- _WORK TASK_
Your copy should start at the line with "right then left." and end at the line with "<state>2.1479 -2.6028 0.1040" in the data below. Transcribe only those lines, exactly, pictures excluded.

*** Opening of RECORDS SHOWN ***

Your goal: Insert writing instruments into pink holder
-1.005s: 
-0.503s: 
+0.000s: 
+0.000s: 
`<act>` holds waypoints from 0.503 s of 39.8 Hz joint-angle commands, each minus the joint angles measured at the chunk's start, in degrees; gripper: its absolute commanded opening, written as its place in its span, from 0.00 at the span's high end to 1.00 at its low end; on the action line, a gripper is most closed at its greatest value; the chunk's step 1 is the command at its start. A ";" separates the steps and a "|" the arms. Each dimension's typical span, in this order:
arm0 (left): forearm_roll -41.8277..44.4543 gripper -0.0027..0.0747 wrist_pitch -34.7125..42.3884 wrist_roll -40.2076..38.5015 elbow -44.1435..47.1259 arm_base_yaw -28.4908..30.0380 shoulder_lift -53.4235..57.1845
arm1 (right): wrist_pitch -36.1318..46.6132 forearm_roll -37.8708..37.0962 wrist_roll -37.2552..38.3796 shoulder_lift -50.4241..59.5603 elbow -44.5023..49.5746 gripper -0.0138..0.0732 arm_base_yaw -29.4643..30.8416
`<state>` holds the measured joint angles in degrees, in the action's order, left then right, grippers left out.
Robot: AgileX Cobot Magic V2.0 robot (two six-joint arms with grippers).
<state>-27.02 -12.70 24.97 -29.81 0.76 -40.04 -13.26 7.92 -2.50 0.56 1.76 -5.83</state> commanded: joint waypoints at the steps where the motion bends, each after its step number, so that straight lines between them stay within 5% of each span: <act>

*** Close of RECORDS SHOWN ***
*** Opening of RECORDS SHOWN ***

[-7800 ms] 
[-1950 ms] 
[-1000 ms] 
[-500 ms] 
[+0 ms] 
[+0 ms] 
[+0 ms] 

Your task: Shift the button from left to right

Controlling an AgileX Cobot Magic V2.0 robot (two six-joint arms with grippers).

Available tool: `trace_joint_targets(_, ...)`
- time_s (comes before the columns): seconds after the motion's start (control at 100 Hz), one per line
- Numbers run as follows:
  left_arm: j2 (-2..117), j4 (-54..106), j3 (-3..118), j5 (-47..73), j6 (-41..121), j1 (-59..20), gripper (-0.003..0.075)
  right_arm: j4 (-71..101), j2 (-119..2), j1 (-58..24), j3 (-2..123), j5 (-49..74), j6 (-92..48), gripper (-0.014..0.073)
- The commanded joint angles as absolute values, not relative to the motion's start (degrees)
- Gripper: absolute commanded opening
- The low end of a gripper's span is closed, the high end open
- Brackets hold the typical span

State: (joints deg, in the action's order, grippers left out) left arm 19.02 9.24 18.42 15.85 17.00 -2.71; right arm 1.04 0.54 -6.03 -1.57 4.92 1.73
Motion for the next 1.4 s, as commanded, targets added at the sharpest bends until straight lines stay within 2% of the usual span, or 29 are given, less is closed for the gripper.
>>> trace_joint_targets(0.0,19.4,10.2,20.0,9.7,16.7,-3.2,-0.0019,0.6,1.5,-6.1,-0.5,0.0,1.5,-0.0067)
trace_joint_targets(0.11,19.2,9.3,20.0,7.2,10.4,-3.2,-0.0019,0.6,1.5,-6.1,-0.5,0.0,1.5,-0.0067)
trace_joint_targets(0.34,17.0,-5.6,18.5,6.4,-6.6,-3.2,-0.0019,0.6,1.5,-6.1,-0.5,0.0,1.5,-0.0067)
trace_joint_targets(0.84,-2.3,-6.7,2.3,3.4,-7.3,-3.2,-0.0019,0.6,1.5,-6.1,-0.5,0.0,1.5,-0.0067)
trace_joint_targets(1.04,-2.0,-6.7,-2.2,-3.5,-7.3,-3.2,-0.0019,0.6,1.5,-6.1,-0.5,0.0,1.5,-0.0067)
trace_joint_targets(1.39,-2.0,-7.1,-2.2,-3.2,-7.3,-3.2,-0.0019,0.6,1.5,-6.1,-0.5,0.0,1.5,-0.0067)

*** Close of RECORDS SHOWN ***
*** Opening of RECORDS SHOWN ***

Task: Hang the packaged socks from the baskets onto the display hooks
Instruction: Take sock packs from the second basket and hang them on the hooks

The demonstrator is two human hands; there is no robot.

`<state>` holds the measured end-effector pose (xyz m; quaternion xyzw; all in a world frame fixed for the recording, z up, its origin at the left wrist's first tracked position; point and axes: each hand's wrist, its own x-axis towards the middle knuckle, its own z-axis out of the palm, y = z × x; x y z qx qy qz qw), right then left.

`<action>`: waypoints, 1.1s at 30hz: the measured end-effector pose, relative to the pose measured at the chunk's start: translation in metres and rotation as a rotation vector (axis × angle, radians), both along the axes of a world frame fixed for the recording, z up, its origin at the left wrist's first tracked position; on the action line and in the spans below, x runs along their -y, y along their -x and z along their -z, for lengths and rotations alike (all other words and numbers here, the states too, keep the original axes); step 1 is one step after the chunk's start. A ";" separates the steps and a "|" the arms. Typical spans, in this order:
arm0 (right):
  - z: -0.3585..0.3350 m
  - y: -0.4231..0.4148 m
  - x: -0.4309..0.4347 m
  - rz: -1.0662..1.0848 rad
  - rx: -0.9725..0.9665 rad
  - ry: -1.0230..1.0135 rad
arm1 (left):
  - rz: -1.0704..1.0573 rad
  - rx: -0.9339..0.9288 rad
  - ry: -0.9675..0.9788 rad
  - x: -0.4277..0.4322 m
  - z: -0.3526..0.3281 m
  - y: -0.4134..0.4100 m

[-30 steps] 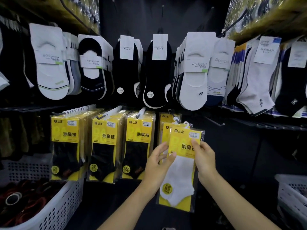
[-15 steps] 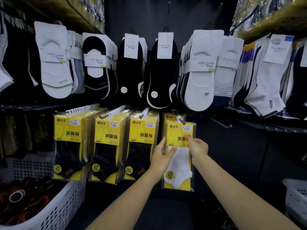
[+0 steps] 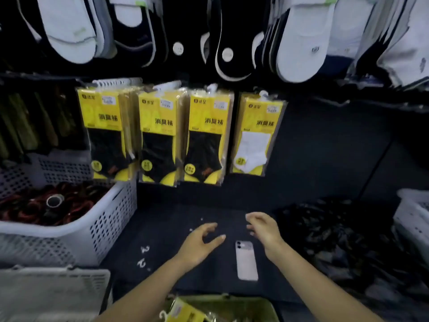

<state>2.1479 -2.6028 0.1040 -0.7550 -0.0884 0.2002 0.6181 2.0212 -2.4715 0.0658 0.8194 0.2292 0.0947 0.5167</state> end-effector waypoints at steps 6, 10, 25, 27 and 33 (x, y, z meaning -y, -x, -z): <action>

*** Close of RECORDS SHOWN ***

- _ANSWER SECTION_
`<state>` holds the measured end-effector pose (xyz m; quaternion xyzw; all in a world frame fixed for the recording, z up, its origin at the left wrist's first tracked position; point and axes: each hand's wrist, its own x-axis towards the middle knuckle, its own z-axis out of the palm, y = z × x; x y z qx qy qz qw), right then left.

`<action>`: waypoints, 1.1s at 30hz: the measured end-effector pose, relative to the pose measured at the chunk's start: translation in metres and rotation as a rotation vector (axis × angle, radians), both along the axes of a world frame fixed for the recording, z up, its origin at the left wrist's first tracked position; on the action line and in the spans below, x runs along their -y, y along their -x and z along their -z, for lengths and rotations alike (all other words and numbers here, the states too, keep the original axes); step 1 is one step after the chunk's start. A ";" separates the steps and a "|" the arms. Typical spans, in this order:
arm0 (right):
  - z: -0.3585..0.3350 m
  - y: -0.4231..0.4148 m
  - x: -0.4309..0.4347 m
  - rz: -1.0662..1.0848 rad
  - rx: -0.9725..0.9665 rad
  - ry: -1.0230..1.0135 rad
arm1 (left):
  - rz: -1.0704..1.0573 rad
  - rx: -0.9339..0.9288 rad
  - ry: -0.9675..0.9788 rad
  - x: -0.4277..0.4322 m
  - z: -0.3526..0.3281 m
  - y: -0.4134..0.4100 m

[-30 steps] 
[-15 steps] 
[+0 steps] 

<state>2.1479 -2.6028 0.1040 -0.7550 -0.0884 0.2002 0.6181 2.0212 -2.4715 0.0658 0.8194 0.2292 0.0947 0.5167</state> end-effector waypoints at steps 6, 10, 25, 27 and 33 (x, y, z meaning -y, -x, -z): <action>

No further output is expected here.